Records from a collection
┏━━
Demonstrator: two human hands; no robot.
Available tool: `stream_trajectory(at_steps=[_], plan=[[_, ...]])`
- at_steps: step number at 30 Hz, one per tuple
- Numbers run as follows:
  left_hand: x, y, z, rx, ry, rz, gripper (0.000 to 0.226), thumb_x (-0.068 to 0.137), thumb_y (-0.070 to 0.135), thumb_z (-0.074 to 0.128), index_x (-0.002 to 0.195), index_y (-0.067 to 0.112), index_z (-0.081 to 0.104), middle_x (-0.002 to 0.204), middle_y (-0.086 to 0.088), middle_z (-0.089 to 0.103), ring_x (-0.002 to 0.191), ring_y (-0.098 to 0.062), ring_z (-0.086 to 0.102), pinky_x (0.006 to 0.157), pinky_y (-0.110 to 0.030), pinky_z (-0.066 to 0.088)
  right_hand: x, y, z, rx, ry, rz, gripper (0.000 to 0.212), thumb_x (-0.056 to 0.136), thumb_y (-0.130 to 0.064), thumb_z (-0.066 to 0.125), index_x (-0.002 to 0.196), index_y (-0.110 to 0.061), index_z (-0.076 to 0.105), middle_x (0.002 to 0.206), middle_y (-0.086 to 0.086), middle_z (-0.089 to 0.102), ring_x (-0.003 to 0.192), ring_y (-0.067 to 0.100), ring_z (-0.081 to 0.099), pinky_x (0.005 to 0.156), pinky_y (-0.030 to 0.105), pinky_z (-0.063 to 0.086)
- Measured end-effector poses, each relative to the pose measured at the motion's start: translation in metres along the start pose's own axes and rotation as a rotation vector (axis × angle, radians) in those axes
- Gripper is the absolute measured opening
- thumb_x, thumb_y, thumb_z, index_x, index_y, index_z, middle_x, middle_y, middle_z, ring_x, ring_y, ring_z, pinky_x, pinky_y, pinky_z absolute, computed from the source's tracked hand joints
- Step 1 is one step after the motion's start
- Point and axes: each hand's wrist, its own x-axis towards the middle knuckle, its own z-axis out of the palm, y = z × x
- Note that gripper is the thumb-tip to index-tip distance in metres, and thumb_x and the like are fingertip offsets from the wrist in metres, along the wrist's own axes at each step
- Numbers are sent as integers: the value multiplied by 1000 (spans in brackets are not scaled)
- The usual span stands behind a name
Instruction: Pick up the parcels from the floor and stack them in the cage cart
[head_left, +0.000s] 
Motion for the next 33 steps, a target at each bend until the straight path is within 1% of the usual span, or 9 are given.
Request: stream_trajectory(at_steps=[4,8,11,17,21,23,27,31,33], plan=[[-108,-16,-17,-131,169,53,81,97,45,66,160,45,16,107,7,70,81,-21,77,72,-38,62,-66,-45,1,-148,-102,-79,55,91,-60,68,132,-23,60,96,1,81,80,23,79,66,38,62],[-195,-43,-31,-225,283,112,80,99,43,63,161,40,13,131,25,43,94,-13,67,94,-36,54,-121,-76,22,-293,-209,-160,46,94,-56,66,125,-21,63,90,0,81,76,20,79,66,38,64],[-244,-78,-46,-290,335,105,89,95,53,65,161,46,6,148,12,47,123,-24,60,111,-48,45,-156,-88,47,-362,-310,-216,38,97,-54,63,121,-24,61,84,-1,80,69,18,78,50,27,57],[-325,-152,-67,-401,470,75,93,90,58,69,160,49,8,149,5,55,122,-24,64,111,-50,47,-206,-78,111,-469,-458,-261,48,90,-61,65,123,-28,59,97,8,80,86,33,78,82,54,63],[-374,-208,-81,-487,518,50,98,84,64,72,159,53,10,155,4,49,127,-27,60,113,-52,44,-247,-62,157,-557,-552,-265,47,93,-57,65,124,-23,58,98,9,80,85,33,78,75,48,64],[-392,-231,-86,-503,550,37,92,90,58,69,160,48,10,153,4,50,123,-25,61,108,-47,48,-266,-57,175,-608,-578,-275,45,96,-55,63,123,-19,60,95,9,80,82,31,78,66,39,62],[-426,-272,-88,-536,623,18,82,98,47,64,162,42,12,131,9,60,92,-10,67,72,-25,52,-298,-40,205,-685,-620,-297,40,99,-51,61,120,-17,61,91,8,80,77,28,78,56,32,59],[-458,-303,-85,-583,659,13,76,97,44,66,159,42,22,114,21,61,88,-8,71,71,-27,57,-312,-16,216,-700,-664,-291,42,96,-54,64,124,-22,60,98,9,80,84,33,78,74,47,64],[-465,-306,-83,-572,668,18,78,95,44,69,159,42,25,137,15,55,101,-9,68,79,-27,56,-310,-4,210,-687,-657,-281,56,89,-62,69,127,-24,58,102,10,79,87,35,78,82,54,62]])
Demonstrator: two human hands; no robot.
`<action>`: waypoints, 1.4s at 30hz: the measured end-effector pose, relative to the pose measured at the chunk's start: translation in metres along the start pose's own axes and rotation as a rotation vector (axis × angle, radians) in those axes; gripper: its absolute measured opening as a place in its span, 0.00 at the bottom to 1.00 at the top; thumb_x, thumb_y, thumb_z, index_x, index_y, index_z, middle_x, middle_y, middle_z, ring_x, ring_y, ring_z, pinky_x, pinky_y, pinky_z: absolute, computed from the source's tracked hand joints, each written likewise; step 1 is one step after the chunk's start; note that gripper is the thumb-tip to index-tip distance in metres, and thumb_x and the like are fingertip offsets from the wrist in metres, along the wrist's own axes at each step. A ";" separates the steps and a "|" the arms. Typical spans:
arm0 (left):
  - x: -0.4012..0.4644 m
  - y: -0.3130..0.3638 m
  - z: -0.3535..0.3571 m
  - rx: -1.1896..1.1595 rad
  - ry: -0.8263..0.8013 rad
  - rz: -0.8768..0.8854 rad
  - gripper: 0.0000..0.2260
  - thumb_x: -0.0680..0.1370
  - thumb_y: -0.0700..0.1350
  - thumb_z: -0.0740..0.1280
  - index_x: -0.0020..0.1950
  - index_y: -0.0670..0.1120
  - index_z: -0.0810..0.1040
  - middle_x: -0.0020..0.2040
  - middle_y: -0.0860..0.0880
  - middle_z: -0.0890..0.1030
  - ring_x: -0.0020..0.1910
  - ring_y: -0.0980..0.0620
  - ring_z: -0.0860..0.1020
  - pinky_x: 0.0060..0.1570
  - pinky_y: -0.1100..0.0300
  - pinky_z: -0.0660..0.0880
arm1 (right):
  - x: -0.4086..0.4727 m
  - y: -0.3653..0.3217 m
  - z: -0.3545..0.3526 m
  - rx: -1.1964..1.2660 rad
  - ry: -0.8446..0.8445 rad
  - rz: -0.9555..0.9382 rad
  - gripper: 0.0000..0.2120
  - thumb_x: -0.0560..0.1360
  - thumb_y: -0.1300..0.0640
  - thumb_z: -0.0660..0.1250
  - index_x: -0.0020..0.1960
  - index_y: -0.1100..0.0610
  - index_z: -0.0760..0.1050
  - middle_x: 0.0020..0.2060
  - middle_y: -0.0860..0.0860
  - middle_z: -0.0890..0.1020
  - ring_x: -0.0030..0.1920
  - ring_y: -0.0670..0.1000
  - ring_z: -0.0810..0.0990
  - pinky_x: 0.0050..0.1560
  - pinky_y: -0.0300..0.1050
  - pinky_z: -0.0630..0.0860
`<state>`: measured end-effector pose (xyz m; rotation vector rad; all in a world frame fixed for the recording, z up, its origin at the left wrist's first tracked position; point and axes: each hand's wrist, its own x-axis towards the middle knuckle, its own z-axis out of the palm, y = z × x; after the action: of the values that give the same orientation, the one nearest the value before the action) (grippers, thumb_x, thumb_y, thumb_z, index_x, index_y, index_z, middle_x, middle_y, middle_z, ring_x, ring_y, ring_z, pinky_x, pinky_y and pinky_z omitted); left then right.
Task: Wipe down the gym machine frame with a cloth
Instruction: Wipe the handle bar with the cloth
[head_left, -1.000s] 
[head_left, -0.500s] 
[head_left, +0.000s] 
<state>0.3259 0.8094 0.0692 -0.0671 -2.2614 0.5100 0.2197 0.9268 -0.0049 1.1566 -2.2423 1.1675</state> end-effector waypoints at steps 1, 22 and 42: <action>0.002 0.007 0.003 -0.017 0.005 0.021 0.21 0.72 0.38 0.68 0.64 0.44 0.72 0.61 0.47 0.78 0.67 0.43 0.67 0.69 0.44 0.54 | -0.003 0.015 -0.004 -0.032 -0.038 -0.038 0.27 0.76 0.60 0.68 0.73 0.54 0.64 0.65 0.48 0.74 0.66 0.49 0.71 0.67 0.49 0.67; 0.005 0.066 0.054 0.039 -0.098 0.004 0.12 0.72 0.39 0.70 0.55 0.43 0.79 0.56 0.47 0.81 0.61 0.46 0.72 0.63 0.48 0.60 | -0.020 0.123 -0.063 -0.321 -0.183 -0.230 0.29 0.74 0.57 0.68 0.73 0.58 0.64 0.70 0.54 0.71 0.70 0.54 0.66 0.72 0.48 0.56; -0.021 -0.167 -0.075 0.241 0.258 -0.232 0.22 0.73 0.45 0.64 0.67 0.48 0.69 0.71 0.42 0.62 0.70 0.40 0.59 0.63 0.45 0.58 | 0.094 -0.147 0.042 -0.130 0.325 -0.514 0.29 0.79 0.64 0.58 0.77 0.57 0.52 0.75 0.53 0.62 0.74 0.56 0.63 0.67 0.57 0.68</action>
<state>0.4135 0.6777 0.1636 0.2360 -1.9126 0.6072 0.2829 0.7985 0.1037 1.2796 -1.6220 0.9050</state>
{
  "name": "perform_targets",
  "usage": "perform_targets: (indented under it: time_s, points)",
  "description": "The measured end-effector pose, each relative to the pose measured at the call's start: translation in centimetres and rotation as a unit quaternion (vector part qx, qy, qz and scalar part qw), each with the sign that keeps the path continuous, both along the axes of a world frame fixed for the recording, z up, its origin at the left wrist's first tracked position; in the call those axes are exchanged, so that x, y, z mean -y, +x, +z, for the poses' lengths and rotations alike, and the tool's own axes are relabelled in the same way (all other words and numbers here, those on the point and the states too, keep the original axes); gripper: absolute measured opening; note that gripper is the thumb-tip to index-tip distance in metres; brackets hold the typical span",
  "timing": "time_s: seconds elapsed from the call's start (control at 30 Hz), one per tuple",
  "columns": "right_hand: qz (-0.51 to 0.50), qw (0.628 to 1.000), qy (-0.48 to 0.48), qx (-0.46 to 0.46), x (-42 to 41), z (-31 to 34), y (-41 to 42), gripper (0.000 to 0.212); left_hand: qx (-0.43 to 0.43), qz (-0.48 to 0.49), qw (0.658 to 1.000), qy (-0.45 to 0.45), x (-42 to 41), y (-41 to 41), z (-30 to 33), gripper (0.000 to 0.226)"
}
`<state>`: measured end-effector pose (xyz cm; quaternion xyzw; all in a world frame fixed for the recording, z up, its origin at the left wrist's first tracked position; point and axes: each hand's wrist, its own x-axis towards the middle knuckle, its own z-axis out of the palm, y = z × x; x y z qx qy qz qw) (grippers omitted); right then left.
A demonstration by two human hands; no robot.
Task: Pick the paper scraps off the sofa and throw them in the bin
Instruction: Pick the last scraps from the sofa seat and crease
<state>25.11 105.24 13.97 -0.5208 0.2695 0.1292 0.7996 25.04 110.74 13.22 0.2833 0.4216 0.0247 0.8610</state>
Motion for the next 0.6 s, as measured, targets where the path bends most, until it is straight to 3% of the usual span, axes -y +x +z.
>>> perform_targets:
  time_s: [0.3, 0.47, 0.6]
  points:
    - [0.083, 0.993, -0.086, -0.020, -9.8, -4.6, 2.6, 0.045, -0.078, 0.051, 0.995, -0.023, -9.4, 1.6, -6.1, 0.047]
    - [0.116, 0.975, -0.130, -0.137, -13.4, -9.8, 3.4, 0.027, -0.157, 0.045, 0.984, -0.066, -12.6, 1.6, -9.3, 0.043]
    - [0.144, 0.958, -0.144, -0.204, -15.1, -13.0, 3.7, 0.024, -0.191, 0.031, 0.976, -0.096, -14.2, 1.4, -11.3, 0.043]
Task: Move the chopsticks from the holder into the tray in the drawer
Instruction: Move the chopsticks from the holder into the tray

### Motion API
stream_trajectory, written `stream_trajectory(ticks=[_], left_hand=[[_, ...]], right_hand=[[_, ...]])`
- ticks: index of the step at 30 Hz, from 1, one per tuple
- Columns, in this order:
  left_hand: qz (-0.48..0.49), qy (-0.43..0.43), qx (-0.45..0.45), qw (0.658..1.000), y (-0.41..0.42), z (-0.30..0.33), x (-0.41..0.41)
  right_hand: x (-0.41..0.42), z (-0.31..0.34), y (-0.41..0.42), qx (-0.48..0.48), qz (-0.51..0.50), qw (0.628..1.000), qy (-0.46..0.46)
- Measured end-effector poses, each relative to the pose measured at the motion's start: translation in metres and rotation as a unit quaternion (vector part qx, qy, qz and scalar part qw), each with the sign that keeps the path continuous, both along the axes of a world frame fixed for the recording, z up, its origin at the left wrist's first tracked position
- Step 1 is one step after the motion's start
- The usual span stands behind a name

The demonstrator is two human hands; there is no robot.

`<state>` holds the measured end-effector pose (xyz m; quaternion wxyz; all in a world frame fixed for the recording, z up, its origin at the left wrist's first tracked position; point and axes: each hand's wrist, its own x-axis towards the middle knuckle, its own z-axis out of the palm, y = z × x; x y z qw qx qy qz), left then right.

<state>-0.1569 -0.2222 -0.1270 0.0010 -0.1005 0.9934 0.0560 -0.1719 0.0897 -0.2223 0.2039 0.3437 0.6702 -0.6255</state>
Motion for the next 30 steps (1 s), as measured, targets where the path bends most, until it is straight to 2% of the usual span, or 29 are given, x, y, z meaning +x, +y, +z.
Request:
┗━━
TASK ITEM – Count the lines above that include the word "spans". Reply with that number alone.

THE ANSWER – 2